_Instructions for the task_
Identify each line below containing the string "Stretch" and copy it.

- Opening Delimiter -

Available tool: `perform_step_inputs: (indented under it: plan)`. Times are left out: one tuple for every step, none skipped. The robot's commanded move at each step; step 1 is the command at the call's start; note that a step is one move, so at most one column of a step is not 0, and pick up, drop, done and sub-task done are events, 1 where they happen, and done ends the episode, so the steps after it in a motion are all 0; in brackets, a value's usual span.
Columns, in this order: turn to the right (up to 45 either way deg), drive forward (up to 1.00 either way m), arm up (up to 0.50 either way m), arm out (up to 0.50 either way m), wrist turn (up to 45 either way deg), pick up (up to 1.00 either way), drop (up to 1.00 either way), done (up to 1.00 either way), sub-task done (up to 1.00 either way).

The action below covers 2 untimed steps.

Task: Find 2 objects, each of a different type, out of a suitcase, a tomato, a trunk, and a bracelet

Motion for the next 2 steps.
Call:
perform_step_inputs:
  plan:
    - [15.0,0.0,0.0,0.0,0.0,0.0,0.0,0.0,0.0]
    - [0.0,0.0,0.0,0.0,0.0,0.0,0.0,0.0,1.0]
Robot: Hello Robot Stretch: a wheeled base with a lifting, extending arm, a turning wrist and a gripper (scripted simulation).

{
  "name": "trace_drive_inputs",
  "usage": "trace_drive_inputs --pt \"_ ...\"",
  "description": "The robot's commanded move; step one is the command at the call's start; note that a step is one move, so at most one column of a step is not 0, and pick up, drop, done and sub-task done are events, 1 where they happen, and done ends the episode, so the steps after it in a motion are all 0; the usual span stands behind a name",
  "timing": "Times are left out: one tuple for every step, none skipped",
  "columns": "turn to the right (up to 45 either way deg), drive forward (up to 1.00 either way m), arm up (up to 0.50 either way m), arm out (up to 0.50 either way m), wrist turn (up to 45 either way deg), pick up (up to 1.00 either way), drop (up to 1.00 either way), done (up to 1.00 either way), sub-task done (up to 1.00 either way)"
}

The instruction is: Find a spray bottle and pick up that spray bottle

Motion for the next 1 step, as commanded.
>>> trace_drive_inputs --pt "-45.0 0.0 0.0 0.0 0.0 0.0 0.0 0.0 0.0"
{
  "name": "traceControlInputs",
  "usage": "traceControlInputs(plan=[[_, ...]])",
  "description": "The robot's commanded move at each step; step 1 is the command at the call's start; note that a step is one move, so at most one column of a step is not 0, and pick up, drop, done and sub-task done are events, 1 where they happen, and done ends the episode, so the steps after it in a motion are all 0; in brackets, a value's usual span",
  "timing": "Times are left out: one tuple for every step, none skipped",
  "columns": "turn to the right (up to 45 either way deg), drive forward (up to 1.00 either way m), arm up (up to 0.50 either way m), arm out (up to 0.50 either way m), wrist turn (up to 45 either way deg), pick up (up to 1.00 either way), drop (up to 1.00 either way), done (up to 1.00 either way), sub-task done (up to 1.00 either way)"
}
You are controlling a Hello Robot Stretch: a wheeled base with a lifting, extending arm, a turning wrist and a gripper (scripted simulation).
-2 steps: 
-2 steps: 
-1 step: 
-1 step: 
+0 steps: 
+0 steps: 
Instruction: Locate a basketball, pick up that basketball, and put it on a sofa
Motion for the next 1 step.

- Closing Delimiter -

_Answer to this exercise_
Robot: Hello Robot Stretch: a wheeled base with a lifting, extending arm, a turning wrist and a gripper (scripted simulation).
You are controlling a Hello Robot Stretch: a wheeled base with a lifting, extending arm, a turning wrist and a gripper (scripted simulation).

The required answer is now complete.